* [WHAT IS NEEDED]
Exact reproduction, images excluded: write out the records below.

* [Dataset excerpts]
______

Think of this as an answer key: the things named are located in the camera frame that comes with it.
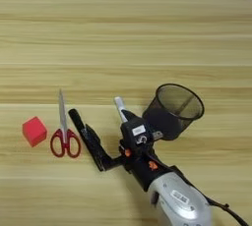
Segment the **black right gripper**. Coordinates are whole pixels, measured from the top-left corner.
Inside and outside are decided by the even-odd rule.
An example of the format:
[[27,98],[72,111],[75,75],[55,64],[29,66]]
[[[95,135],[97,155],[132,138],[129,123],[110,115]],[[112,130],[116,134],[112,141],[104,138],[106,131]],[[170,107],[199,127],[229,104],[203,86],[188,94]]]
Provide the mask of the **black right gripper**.
[[[145,192],[156,178],[169,172],[168,167],[158,160],[151,143],[133,148],[128,142],[121,140],[119,143],[121,156],[112,158],[106,153],[100,143],[100,138],[89,125],[81,129],[81,137],[100,172],[123,165],[125,170],[136,178]],[[162,137],[162,132],[153,132],[155,141]]]

______

* [PROBLEM SOLUTION]
Think of this as an answer key: the things named are located in the camera frame that comes with it.
Segment the **black right gripper**. Coordinates are whole pixels, measured from the top-left corner.
Inside and outside are decided by the even-odd rule.
An example of the format:
[[27,98],[72,111],[75,75],[55,64],[29,66]]
[[[95,135],[97,155],[132,138],[129,123],[110,115]],[[112,130],[116,134],[112,141],[104,138],[106,131]],[[170,107],[199,127],[229,104],[203,86],[188,94]]]
Provide the mask of the **black right gripper**.
[[[145,192],[156,178],[169,172],[168,167],[158,160],[151,143],[133,148],[128,142],[121,140],[119,143],[121,156],[112,158],[106,153],[100,143],[100,138],[89,125],[81,129],[81,137],[100,172],[123,165],[125,170],[136,178]],[[162,137],[162,132],[153,132],[155,141]]]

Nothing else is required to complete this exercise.